If blame belongs anywhere it belongs to Leonard Peikoff, Ayn Rand's legal heir and the manager of her estate.  On his website, Dr. Peikoff proclaims himself Rand's "legal and intellectual heir -- and the world's foremost authority on Objectivism."  As such, he had a responsibility to safeguard Rand's legacy.  Yet he transferred the movie rights to her magnum opus without exercising any kind of quality control.

At some point he lost faith in Agilaloro, but he made no effort to retrieve those rights.  Instead, he tried to wash his hands of the whole matter.  According to the Objectivism.Online website, when asked about the movie then in production, Dr. Peikoff's assistant responded:

"The Estate of Ayn Rand sold the movie rights to Atlas Shrugged many years ago, to an individual whom Dr. Peikoff thought at the time to be an Objectivist. Dr. Peikoff, however, has discarded this opinion, and no longer has any connection to, interest in, or knowledge of the project.  In the light of recent articles in the Hollywood press, he has only the most dismal prediction in regard to the future product."
Dismal prediction or not, as Rand's legal heir, Peikoff had responsibilities akin to those of a licensor of a famous and valued brand.  Such licensors routinely impose wide-ranging duties on their licensees to maintain high quality standards.  Often these obligations include minimum financial investments by the licensees to promote the brand.  Neglecting these quality and financial duties are usually deemed materials breaches, leading to cancellation of the license.

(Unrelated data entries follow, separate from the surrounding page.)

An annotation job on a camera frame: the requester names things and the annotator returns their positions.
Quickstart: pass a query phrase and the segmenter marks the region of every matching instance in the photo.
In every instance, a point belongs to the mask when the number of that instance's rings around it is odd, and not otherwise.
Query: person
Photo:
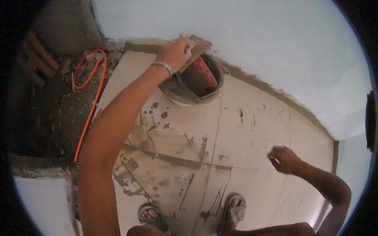
[[[123,89],[91,125],[79,155],[79,214],[84,235],[120,235],[112,180],[113,165],[142,106],[161,82],[177,72],[191,58],[191,47],[188,38],[169,42],[158,53],[156,63]],[[337,235],[350,202],[348,185],[339,177],[301,161],[289,148],[274,147],[268,158],[277,171],[303,178],[331,202],[333,208],[317,235]],[[245,209],[246,202],[242,195],[230,195],[225,203],[218,234],[314,235],[313,229],[307,223],[237,231],[236,225],[243,220]],[[127,235],[169,234],[169,227],[157,206],[141,206],[138,217],[145,225],[132,227]]]

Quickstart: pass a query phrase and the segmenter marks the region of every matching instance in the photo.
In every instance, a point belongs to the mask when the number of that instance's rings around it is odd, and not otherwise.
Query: orange wire
[[[79,68],[80,68],[80,65],[81,63],[84,62],[85,58],[94,53],[94,52],[101,52],[103,55],[104,55],[104,69],[102,71],[102,77],[101,77],[101,80],[100,80],[100,85],[98,86],[98,90],[97,90],[97,94],[96,94],[96,97],[94,98],[94,101],[93,101],[93,105],[92,105],[92,108],[91,108],[91,111],[89,112],[89,116],[88,116],[88,119],[87,121],[85,122],[85,126],[84,126],[84,129],[83,129],[83,132],[81,133],[81,136],[80,136],[80,140],[79,140],[79,144],[77,145],[77,149],[76,149],[76,154],[75,154],[75,159],[73,160],[74,162],[77,161],[77,157],[79,155],[79,151],[80,151],[80,147],[81,147],[81,143],[83,142],[83,139],[84,139],[84,135],[85,135],[85,132],[87,131],[87,128],[88,128],[88,125],[89,125],[89,122],[91,121],[91,118],[92,118],[92,115],[93,115],[93,112],[96,108],[96,104],[97,104],[97,100],[98,100],[98,97],[100,96],[100,92],[101,92],[101,88],[102,88],[102,84],[104,82],[104,78],[105,78],[105,72],[106,72],[106,65],[107,65],[107,58],[106,58],[106,53],[102,50],[102,49],[95,49],[95,50],[92,50],[90,52],[88,52],[84,57],[83,59],[80,61],[80,63],[77,65],[77,68],[76,68],[76,71],[75,71],[75,76],[74,76],[74,79],[73,79],[73,85],[75,86],[76,89],[82,89],[84,88],[88,82],[91,80],[93,74],[95,73],[97,67],[98,67],[98,64],[100,63],[101,59],[99,59],[96,63],[96,65],[94,66],[94,69],[91,73],[91,75],[89,76],[88,80],[81,86],[77,86],[76,85],[76,76],[77,76],[77,72],[79,71]]]

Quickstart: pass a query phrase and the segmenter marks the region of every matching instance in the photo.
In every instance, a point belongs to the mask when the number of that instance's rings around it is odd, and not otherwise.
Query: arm
[[[330,201],[333,208],[318,230],[317,235],[337,235],[349,208],[351,198],[349,186],[336,175],[302,161],[287,147],[274,147],[268,154],[268,158],[277,171],[301,177]]]
[[[169,42],[155,61],[173,72],[191,58],[188,38]],[[142,106],[169,76],[163,66],[149,67],[107,106],[91,125],[80,151],[80,218],[85,235],[120,235],[112,169]]]

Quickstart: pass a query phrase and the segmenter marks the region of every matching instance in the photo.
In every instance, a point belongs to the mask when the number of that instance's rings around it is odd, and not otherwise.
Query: silver bracelet
[[[151,65],[152,65],[152,66],[153,66],[153,65],[164,66],[164,67],[167,68],[167,70],[169,71],[169,76],[172,76],[172,75],[173,75],[172,69],[170,68],[170,66],[169,66],[167,63],[164,63],[164,62],[154,62],[154,63],[152,63]]]

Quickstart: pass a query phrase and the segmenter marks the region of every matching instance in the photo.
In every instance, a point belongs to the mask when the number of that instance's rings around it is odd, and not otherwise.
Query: gray sandal
[[[158,216],[152,218],[151,220],[142,221],[140,219],[141,216],[142,216],[142,214],[145,211],[148,211],[149,209],[153,209]],[[164,233],[166,233],[169,230],[169,225],[167,224],[167,222],[161,216],[159,208],[156,205],[154,205],[154,204],[146,203],[146,204],[141,205],[139,207],[139,210],[138,210],[138,219],[139,219],[139,222],[141,224],[151,225],[151,226],[153,226],[155,228],[158,228],[159,230],[163,231]]]
[[[238,203],[235,207],[230,207],[230,203],[233,199],[237,199]],[[226,198],[225,207],[223,209],[222,220],[220,222],[217,233],[219,234],[225,222],[237,224],[240,221],[242,221],[245,216],[246,207],[247,206],[245,204],[245,199],[241,194],[230,193]]]

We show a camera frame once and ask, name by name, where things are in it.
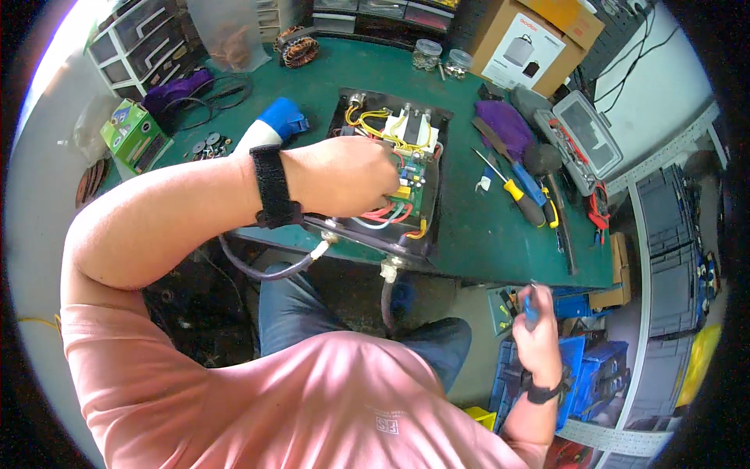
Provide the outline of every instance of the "green circuit board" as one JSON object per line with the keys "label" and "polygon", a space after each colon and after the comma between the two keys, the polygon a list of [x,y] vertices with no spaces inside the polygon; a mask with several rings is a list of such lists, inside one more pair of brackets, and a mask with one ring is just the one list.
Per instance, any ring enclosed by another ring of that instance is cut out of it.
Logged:
{"label": "green circuit board", "polygon": [[[415,160],[410,156],[404,156],[403,163],[403,167],[398,170],[398,176],[401,182],[399,192],[401,192],[401,194],[395,192],[393,194],[390,194],[388,198],[392,202],[411,203],[411,216],[419,216],[419,213],[422,210],[422,193],[425,189],[424,181],[426,181],[425,172],[427,170],[426,161],[424,161],[423,158]],[[404,194],[404,187],[409,188],[408,196],[405,196]]]}

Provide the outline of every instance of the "plastic bag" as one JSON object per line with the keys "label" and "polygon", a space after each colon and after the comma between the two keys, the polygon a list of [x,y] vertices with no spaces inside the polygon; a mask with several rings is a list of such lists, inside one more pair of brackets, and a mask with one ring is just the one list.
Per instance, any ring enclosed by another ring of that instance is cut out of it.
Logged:
{"label": "plastic bag", "polygon": [[679,392],[679,398],[677,398],[677,407],[690,404],[693,402],[695,395],[698,394],[721,335],[721,324],[705,327],[695,335],[693,348],[690,350],[688,371],[685,373],[685,381],[682,383],[682,390]]}
{"label": "plastic bag", "polygon": [[94,96],[83,108],[73,127],[73,135],[70,141],[66,142],[67,147],[81,152],[89,167],[102,159],[104,152],[107,151],[107,143],[99,130],[105,122],[110,120],[112,113],[121,102],[122,98],[115,98],[112,95]]}
{"label": "plastic bag", "polygon": [[187,11],[220,70],[249,73],[271,60],[260,42],[255,0],[187,0]]}

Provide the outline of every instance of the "washer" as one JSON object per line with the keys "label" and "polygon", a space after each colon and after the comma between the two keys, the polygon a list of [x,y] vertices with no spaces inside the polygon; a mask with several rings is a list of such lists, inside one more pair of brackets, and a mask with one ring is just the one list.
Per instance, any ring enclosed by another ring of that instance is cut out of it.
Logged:
{"label": "washer", "polygon": [[214,145],[219,140],[221,140],[221,135],[214,132],[213,134],[209,135],[207,139],[205,139],[206,145]]}
{"label": "washer", "polygon": [[193,145],[193,153],[200,153],[206,148],[206,142],[198,142]]}

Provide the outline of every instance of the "watch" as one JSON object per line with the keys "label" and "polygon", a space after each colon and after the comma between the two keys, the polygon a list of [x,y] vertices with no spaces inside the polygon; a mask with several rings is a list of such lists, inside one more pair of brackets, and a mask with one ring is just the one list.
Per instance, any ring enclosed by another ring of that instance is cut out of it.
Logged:
{"label": "watch", "polygon": [[529,380],[526,385],[526,391],[528,392],[529,402],[532,404],[544,404],[552,398],[556,398],[560,391],[563,389],[564,380],[560,380],[559,384],[554,389],[547,387],[534,386],[533,381]]}
{"label": "watch", "polygon": [[278,228],[288,224],[302,224],[302,205],[290,200],[287,175],[281,163],[279,145],[264,145],[250,149],[255,161],[255,177],[258,181],[260,202],[263,210],[256,213],[257,226]]}

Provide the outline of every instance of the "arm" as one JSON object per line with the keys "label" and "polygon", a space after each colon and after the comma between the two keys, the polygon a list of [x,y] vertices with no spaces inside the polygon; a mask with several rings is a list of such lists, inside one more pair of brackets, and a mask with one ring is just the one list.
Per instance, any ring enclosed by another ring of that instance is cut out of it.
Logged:
{"label": "arm", "polygon": [[[528,286],[519,292],[520,302],[531,289]],[[523,367],[531,371],[534,385],[554,389],[562,379],[563,363],[558,346],[557,321],[552,311],[552,293],[543,286],[537,286],[536,290],[532,302],[539,311],[539,322],[529,332],[526,330],[526,316],[519,315],[513,323],[513,338],[518,345],[518,358]],[[529,402],[527,393],[524,393],[502,427],[502,438],[529,467],[542,467],[552,444],[556,418],[556,398],[537,405]]]}
{"label": "arm", "polygon": [[[398,188],[387,154],[364,137],[281,152],[289,196],[306,212],[360,215]],[[180,164],[124,182],[70,226],[61,303],[115,306],[147,316],[137,289],[207,239],[255,222],[261,208],[249,155]]]}

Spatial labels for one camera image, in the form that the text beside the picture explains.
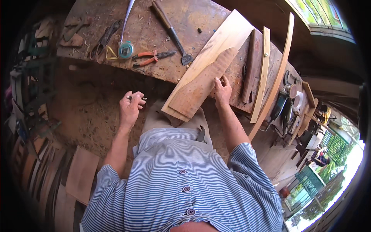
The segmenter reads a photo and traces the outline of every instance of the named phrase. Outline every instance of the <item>workbench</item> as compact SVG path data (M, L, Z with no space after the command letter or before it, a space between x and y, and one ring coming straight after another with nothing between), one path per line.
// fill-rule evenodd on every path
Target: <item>workbench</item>
M142 0L134 3L125 28L124 40L130 41L134 45L134 54L152 50L157 50L157 52L178 50L173 41L169 39L168 34L159 19L150 9L151 2L151 0ZM79 18L82 15L90 16L94 20L90 26L83 26L77 32L78 35L86 40L85 44L81 48L73 49L71 47L60 46L57 50L57 56L90 61L88 52L90 52L91 48L95 46L107 27L111 26L111 24L116 20L125 18L128 3L129 0L76 0L66 20ZM201 49L211 38L214 30L217 30L231 13L228 9L209 0L163 0L161 1L161 5L178 34L184 50L187 54L191 54L193 58L199 54ZM108 42L108 45L116 54L121 37L121 28L122 24ZM254 102L244 104L241 101L243 79L245 78L242 76L242 69L246 64L249 40L250 37L245 41L237 56L225 72L225 75L228 77L233 89L229 102L230 105L241 112L246 112L247 115L252 113L254 105ZM275 80L281 57L282 53L273 43L271 43L266 94L262 106L268 98L268 93L270 92ZM135 62L131 59L107 60L105 52L102 52L101 56L97 59L97 62L123 69L129 69L134 72L140 72L147 76L152 76L157 79L177 84L187 70L186 66L182 66L180 59L181 54L180 52L177 52L171 57L160 59L158 62L151 63L145 67L133 68L132 66ZM290 63L287 63L286 70L289 70L293 76L299 77L299 74ZM256 94L259 78L260 74L255 76L252 88L253 94ZM301 106L302 111L308 100L305 91L302 89L301 82L298 83L298 91L303 92L304 95ZM275 101L267 114L267 121L270 120L270 112L274 105Z

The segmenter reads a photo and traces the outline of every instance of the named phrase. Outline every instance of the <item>striped shirt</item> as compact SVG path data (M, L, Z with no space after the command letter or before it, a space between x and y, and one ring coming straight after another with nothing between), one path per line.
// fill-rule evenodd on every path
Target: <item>striped shirt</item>
M218 231L280 231L281 201L249 143L228 166L210 138L187 128L155 128L133 148L128 179L104 165L82 218L89 231L169 231L209 222Z

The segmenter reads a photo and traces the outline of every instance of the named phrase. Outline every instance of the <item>scissors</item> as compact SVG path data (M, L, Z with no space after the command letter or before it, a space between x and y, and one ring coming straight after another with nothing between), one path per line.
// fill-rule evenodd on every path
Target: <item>scissors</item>
M113 33L115 33L119 28L121 21L122 21L121 19L117 20L110 27L106 28L106 31L104 32L103 36L98 40L98 44L93 47L92 51L89 54L91 60L95 60L99 57L99 55L102 53L102 51L108 44Z

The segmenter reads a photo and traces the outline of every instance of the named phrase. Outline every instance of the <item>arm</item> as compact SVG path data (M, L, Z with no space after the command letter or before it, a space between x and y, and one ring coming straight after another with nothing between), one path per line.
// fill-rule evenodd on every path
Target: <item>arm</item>
M120 101L120 125L112 141L110 150L104 159L103 165L109 164L117 172L119 177L124 173L126 155L128 152L129 134L138 118L139 109L142 109L145 101L141 99L141 92L127 92Z
M241 143L250 143L245 130L243 129L240 121L237 119L233 110L229 106L229 98L232 93L232 88L226 76L222 76L224 82L222 85L219 78L215 77L215 99L216 108L219 112L221 126L223 128L224 139L227 144L228 152L231 153L237 145Z

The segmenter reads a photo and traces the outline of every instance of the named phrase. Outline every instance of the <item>tape measure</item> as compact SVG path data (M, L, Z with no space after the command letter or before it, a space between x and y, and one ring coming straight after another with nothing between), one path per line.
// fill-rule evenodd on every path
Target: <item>tape measure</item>
M118 46L118 56L122 59L129 59L134 53L134 46L130 41L125 41Z

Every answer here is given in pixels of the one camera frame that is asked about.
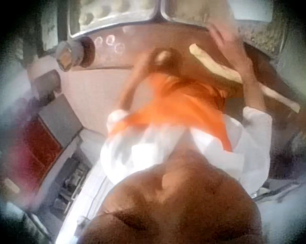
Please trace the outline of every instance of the person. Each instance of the person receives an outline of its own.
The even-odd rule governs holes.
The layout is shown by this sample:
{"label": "person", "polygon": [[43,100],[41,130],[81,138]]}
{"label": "person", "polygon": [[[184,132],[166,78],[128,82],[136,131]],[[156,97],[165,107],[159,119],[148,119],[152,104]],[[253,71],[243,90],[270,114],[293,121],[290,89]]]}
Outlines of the person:
{"label": "person", "polygon": [[[262,243],[250,194],[268,177],[272,119],[237,31],[207,28],[242,76],[243,124],[222,113],[224,90],[182,77],[171,58],[157,68],[156,50],[143,54],[108,117],[101,164],[116,185],[80,243]],[[147,77],[154,98],[130,113]]]}

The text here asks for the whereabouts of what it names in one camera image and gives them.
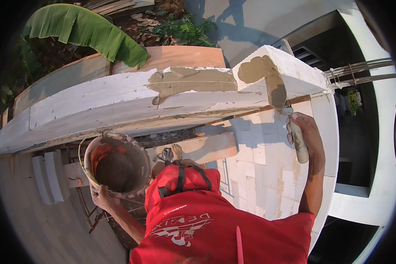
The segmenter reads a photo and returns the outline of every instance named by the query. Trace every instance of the worker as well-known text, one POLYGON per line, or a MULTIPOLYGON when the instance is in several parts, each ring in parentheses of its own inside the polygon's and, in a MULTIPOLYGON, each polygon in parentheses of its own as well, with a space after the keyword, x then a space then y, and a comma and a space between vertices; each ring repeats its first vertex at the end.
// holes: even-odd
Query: worker
POLYGON ((269 221, 236 209, 221 196, 219 172, 182 160, 176 145, 174 164, 158 162, 152 168, 146 227, 109 196, 106 186, 92 187, 94 203, 138 243, 131 263, 306 263, 323 196, 325 156, 314 119, 298 112, 291 119, 302 129, 310 160, 298 213, 284 219, 269 221))

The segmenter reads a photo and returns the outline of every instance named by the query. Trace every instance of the bucket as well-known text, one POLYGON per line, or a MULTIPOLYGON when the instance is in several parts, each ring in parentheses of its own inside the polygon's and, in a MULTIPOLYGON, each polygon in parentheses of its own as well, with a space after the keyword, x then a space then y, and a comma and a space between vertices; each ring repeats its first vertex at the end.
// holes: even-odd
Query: bucket
POLYGON ((118 198, 145 193, 151 179, 146 150, 123 134, 106 134, 92 140, 86 148, 84 167, 93 185, 107 185, 110 195, 118 198))

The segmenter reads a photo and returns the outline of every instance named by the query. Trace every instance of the bare foot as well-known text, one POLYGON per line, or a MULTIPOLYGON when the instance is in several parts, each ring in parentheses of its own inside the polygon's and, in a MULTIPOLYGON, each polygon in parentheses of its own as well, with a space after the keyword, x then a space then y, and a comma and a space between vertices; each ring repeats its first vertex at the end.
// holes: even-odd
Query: bare foot
POLYGON ((182 147, 177 144, 173 144, 173 145, 171 145, 171 149, 173 152, 173 160, 181 161, 182 160, 182 147))

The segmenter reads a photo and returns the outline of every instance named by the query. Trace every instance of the trowel handle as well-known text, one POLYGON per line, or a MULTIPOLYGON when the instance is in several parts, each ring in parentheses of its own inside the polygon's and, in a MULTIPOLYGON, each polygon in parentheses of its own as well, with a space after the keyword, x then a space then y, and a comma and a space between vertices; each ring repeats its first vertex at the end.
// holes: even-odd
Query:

In this case, Peikoff, in return for $1 million, relinquished control over one of the most valuable brands in our culture, and he did so to man with no track record in the movie industry.  Even if business realities required him to cede control, Peikoff could still have protected Rand's legacy by insisting on assurances concerning the qualifications of the directors and cast, and by requiring that Agilaloro commit to a minimum production budget.  Instead, Peikoff imposed no conditions, and when he decided he didn't like the direction the project was taking, he sulked, disclaiming any further interest in the man, the brand, or the project.

Ayn Rand's fans deserved a better movie.  Ayn Rand deserves a better heir.